Der Sommer ist für viele die Zeit des Aufbruchs. Koffer werden gepackt, Fahrräder aus dem Schuppen geholt oder einfach der Liegestuhl in den Garten gestellt. Ferien schenken Abstand vom Alltag – und manchmal auch einen neuen Blick auf das Leben.
Oft erleben wir gerade dann etwas Besonderes: den Sonnenaufgang am Meer, die Stille eines Waldes, das Lachen am Lagerfeuer oder das Gespräch mit einem Menschen, für das im Alltag kaum Zeit bleibt. Solche Momente können uns tief berühren. Sie erinnern uns daran, dass das Leben mehr ist als Termine, Verpflichtungen und To-do-Listen.
Auch in der Bibel begegnen Menschen Gott immer wieder an ungewohnten Orten: auf Bergen, in der Wüste, an Seen oder unterwegs auf staubigen Straßen. Gott ist nicht an ein Gebäude gebunden. Er geht mit den Menschen mit.

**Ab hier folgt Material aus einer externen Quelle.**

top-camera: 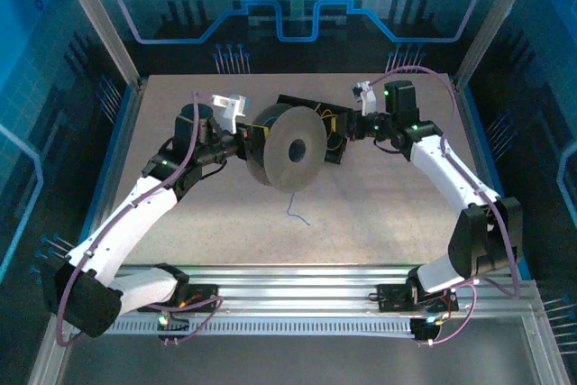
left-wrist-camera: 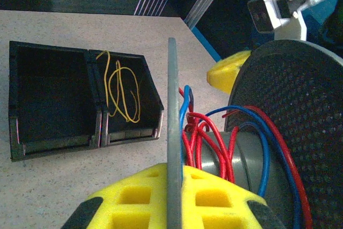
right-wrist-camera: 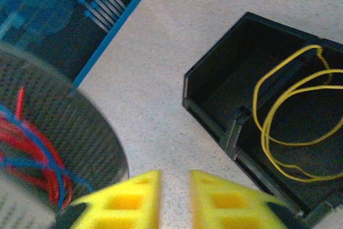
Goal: Wrap the cables
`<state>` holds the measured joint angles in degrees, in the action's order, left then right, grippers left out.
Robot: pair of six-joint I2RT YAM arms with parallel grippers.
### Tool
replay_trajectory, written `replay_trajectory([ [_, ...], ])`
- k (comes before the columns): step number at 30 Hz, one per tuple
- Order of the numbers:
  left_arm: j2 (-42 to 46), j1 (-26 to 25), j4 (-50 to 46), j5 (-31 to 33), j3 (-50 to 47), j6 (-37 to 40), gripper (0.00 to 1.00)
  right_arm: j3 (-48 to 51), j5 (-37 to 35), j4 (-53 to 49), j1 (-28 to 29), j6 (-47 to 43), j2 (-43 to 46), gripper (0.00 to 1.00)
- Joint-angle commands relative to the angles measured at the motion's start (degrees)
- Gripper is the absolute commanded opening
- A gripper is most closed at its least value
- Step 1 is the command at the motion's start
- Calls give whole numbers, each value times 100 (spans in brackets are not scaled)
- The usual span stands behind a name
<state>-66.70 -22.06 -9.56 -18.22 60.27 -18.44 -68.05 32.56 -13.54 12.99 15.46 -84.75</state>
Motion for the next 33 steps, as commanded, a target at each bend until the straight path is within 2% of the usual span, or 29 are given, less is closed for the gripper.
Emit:
replay_trajectory([
  [1, 43, 103, 332, 191, 287, -478, 0, 587, 500, 405, 168, 79, 389, 40],
  [5, 16, 236, -56, 382, 559, -664, 0, 1692, 406, 1090, 333, 175, 1033, 59],
  [7, -1, 246, -224, 393, 679, -707, 0, 2249, 432, 1494, 420, 268, 1313, 66],
  [13, -69, 290, -650, 409, 978, -869, 0, 3107, 702, 2404, 1122, 109, 1415, 74],
  [18, -100, 326, -799, 467, 1074, -900, 0, 3245, 634, 2647, 2081, -260, 1009, 74],
  [21, -99, 335, -829, 498, 1070, -876, 0, 3208, 614, 2793, 2391, -306, 723, 72],
  [27, -107, 343, -804, 538, 1012, -857, 0, 2922, 637, 2654, 2629, -369, 239, 62],
  [33, -158, 367, -784, 564, 969, -837, 0, 2920, 602, 2679, 2739, -325, 194, 52],
])
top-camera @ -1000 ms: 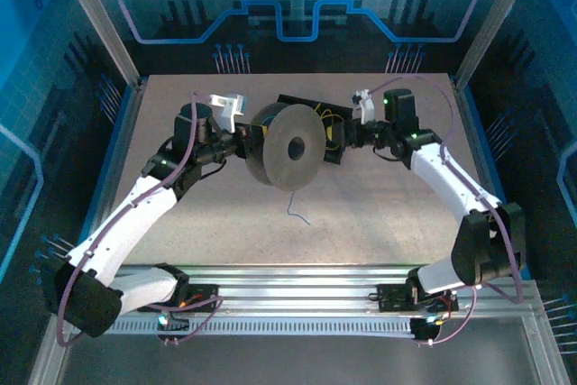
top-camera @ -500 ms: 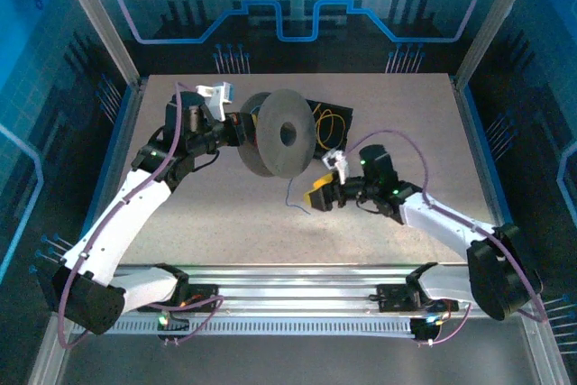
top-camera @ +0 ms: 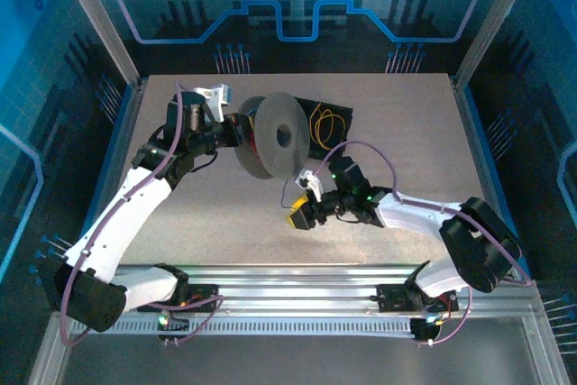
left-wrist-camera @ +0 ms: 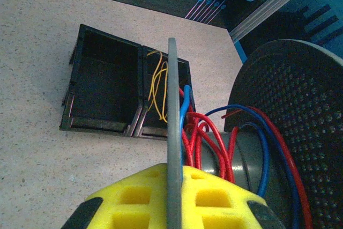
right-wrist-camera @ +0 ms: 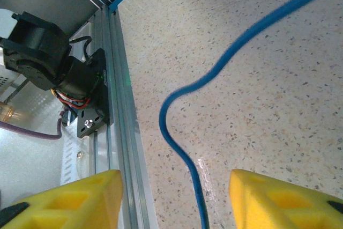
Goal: Wrap the cables
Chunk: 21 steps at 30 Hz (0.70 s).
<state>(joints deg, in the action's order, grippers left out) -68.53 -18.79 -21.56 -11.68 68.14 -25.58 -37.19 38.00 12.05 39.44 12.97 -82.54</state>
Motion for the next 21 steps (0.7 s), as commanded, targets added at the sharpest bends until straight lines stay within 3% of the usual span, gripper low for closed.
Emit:
replay_trajectory([
  [1, 12, 42, 420, -86, 173, -123, 0, -174, 67, 113, 109, -76, -38, 48],
  [3, -24, 42, 444, -64, 164, -123, 0, -197, 26, 58, 126, -51, -32, 46],
  [9, -190, 42, 451, -27, 130, -142, 0, -131, -688, -394, 288, -173, 339, 57],
  [12, -179, 42, 500, 13, 9, -156, 0, -136, -872, -318, 314, -85, 377, 56],
  [15, -184, 42, 604, 43, -120, -198, 0, -363, -1080, -544, 430, -177, 223, 44],
  [21, -325, 50, 656, 253, -195, -224, 0, -610, -1485, -760, 806, -302, 55, 3],
])
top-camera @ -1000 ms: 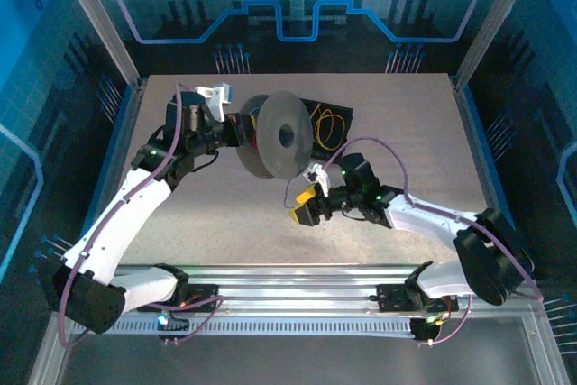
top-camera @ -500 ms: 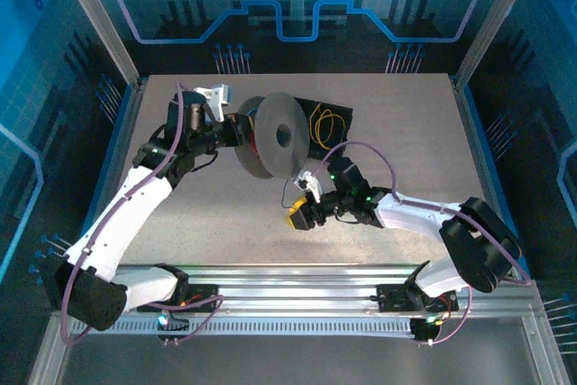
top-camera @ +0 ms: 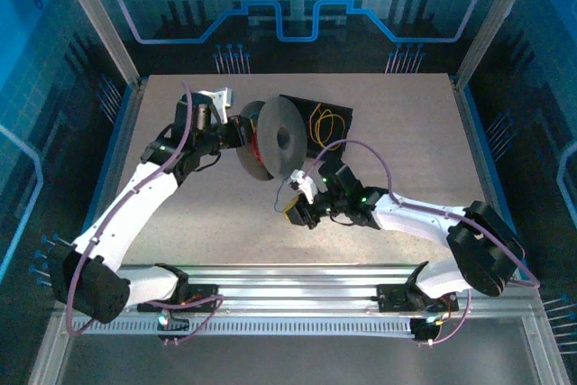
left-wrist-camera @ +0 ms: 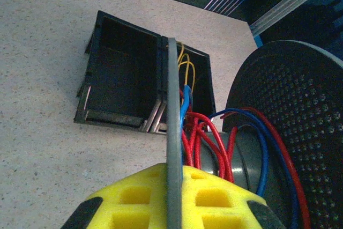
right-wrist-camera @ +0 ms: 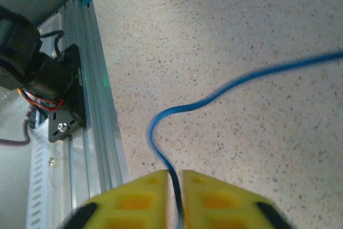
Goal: Wrap the cables
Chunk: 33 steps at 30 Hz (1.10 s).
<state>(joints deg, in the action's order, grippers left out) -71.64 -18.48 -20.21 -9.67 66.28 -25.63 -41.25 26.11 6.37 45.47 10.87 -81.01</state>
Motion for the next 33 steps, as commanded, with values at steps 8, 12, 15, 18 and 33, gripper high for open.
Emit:
replay_trajectory([
  [8, -151, 22, 632, 846, -70, -199, 0, -506, -896, -373, 858, 243, -6, 0],
  [12, -323, 20, 750, 1247, -73, -177, 0, -657, -939, -396, 1075, 533, 149, 0],
  [15, -508, 20, 779, 1382, -31, -131, 0, -768, -1075, -469, 1234, 582, 340, 0],
  [18, -661, 20, 795, 1474, 2, -64, 0, -869, -1241, -628, 1306, 605, 558, 0],
  [33, -966, -827, 773, 1998, 34, 1101, 0, -2179, -2487, -2252, 632, 597, 1168, 0],
])
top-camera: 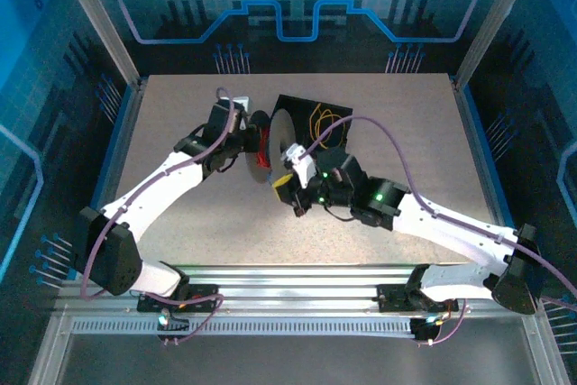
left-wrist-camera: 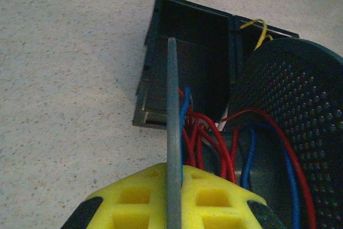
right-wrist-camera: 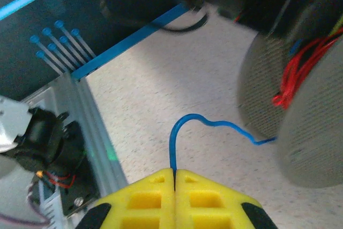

Der Psalmist schreibt: „Wohin soll ich gehen vor deinem Geist, und wohin soll ich fliehen vor deinem Angesicht?“(Psalm 139,7). Diese Worte machen Mut. Ganz gleich, ob wir verreisen oder den Sommer zu Hause verbringen: Gottes Nähe kennt keine Ortsgrenzen.
Vielleicht entdecken wir Gott in diesem Sommer nicht nur in einer Kirche, sondern im Rauschen der Bäume, im Duft frisch gemähten Grases oder in der Gastfreundschaft fremder Menschen. Manchmal genügt ein kurzer Moment des Innehaltens, um zu spüren: Ich bin nicht allein. Gott ist schon da – am Urlaubsort, auf dem Spaziergang und mitten in meinem ganz gewöhnlichen Leben.